Example 3: The Insert Anomaly
The denormalized table also breaks in the other direction. Suppose we want to add a new product to the catalog, but no one has ordered it yet.
-- We have no place to put a product that has not been ordered.
-- Every column in orders_bad expects a customer and an order.
-- We could insert a fake row with NULLs everywhere:
INSERT INTO orders_bad (customer_id, customer_name, customer_email, product, qty)
VALUES (NULL, NULL, NULL, 'Webcam', NULL);
-- But now we have a phantom order with no customer and no quantity,
-- which corrupts every report that counts orders or sums quantities.

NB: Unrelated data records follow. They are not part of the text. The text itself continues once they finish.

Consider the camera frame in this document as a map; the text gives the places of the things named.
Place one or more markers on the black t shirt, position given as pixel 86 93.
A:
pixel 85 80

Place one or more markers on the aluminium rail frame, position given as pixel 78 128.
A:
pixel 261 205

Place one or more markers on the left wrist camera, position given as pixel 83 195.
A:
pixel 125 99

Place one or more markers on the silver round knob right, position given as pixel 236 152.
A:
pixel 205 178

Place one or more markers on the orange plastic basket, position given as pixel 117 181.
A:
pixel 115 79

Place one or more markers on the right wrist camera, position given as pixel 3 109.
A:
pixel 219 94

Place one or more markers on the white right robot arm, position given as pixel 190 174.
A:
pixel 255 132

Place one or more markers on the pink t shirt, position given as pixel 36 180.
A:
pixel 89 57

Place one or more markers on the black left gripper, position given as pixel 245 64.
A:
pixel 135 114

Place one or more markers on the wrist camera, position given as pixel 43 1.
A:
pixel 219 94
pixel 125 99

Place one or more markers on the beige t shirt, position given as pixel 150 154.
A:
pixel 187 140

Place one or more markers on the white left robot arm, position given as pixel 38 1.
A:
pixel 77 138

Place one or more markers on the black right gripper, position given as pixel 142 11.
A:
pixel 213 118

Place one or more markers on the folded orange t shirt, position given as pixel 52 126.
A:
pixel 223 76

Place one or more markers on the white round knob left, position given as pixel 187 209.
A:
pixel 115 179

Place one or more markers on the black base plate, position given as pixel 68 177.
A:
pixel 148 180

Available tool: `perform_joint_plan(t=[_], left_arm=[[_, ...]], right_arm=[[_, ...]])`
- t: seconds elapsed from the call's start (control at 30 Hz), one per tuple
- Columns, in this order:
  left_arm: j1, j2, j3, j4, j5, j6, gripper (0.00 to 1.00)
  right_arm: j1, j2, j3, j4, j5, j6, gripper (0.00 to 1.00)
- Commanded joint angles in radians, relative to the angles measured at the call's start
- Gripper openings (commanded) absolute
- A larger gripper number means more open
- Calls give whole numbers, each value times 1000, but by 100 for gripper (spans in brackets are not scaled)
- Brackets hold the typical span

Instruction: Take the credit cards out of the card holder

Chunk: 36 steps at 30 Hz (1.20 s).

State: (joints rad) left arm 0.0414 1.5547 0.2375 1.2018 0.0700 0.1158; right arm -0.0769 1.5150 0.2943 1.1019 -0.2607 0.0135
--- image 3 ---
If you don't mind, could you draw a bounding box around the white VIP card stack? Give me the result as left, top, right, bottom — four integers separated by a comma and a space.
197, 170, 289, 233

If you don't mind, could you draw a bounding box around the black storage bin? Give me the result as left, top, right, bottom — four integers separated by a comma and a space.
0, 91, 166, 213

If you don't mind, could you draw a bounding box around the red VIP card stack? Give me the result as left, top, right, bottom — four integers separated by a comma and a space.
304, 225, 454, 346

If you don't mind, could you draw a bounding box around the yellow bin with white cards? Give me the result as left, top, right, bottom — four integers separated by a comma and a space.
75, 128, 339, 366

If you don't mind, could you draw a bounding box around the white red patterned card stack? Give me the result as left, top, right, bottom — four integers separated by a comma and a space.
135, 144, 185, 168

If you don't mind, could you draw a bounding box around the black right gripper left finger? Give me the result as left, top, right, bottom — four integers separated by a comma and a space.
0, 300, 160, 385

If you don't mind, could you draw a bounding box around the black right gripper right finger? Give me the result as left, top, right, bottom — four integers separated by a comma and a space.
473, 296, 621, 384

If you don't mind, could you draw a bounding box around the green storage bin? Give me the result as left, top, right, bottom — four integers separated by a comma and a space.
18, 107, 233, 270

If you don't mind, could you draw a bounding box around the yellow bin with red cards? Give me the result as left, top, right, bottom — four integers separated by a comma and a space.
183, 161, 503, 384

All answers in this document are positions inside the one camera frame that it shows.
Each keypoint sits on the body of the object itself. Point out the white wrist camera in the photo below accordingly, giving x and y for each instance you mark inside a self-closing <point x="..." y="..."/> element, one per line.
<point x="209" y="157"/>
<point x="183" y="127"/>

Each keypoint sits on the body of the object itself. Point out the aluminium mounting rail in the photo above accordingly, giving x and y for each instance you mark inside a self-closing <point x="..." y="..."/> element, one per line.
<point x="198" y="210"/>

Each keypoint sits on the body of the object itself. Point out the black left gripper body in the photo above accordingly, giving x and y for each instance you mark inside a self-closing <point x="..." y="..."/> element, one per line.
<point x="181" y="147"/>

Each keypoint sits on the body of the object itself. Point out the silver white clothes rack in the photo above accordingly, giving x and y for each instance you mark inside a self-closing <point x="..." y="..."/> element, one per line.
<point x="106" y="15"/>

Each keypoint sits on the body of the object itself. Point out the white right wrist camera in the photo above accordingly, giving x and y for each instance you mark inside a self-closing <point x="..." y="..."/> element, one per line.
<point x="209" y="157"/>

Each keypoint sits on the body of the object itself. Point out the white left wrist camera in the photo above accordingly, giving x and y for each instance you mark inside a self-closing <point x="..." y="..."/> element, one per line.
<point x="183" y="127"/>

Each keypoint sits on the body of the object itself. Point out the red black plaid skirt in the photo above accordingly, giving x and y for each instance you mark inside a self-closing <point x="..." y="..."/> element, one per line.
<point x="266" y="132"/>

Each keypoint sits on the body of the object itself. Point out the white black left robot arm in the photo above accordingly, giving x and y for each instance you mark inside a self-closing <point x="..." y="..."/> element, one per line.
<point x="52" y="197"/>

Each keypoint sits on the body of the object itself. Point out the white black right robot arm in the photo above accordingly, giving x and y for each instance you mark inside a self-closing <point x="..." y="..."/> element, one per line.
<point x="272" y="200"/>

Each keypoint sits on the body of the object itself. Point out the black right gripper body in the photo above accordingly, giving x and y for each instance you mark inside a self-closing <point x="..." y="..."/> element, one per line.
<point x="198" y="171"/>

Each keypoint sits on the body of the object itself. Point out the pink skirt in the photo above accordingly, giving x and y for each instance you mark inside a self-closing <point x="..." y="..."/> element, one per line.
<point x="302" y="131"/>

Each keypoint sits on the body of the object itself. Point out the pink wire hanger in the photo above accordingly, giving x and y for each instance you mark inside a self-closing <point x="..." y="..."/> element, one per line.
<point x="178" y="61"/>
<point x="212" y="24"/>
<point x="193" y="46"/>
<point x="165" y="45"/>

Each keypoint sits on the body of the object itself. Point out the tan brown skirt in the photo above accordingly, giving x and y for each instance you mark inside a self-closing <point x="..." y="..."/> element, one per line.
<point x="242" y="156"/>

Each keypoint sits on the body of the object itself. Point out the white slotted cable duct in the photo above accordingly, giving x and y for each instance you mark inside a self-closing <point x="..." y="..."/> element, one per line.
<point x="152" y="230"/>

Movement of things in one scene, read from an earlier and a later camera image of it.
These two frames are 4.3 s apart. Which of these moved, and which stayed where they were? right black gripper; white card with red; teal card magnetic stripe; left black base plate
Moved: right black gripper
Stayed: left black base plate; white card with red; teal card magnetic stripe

SELECT COUNT(*) AS order_count FROM orders_bad;
-- order_count
-- ------------
-- 5 <- includes the phantom Webcam row
-- The normalized fix: products live in their own table
CREATE TABLE products (
product_id SERIAL PRIMARY KEY,
name TEXT NOT NULL UNIQUE,
price_cents INT NOT NULL
);
-- Now adding a brand-new product is a clean, independent operation
INSERT INTO products (name, price_cents) VALUES ('Webcam', 4999);
-- And orders just reference the product by id
ALTER TABLE orders_good ADD COLUMN product_id INT REFERENCES products(product_id);
Each entity gets its own table. Each table can be inserted into independently. No phantom rows, no NULL columns standing in for missing relationships.
Example 4: The Delete Anomaly
The third anomaly is the mirror image of the insert anomaly. Watch what happens when we delete the only order belonging to Bob in the denormalized table.
-- Bob has exactly one order. We delete it.
DELETE FROM orders_bad WHERE customer_id = 2;
-- Did we still have any record that Bob existed?
SELECT * FROM orders_bad WHERE customer_id = 2;
-- (0 rows)
-- Bob is gone. His name, his email, the fact that he is a customer at all
-- only existed inside that one order row, and we just erased it.
-- Now if Bob places a new order tomorrow, we have lost his email and
-- have to re-collect it. Worse, our marketing list silently shrank
-- without anyone noticing.
-- In the normalized schema, deleting an order is a clean operation
-- that does not touch the customer record.
DELETE FROM orders_good WHERE order_id = 4;
SELECT * FROM customers WHERE customer_id = 2;
-- customer_id | name | email
-- ------------+------+-----------------
-- 2 | Bob | bob@example.com <- still here, untouched
Customer existence is independent from order existence. You can delete every order Bob ever placed and Bob himself remains in the customers table. That is the only sane model.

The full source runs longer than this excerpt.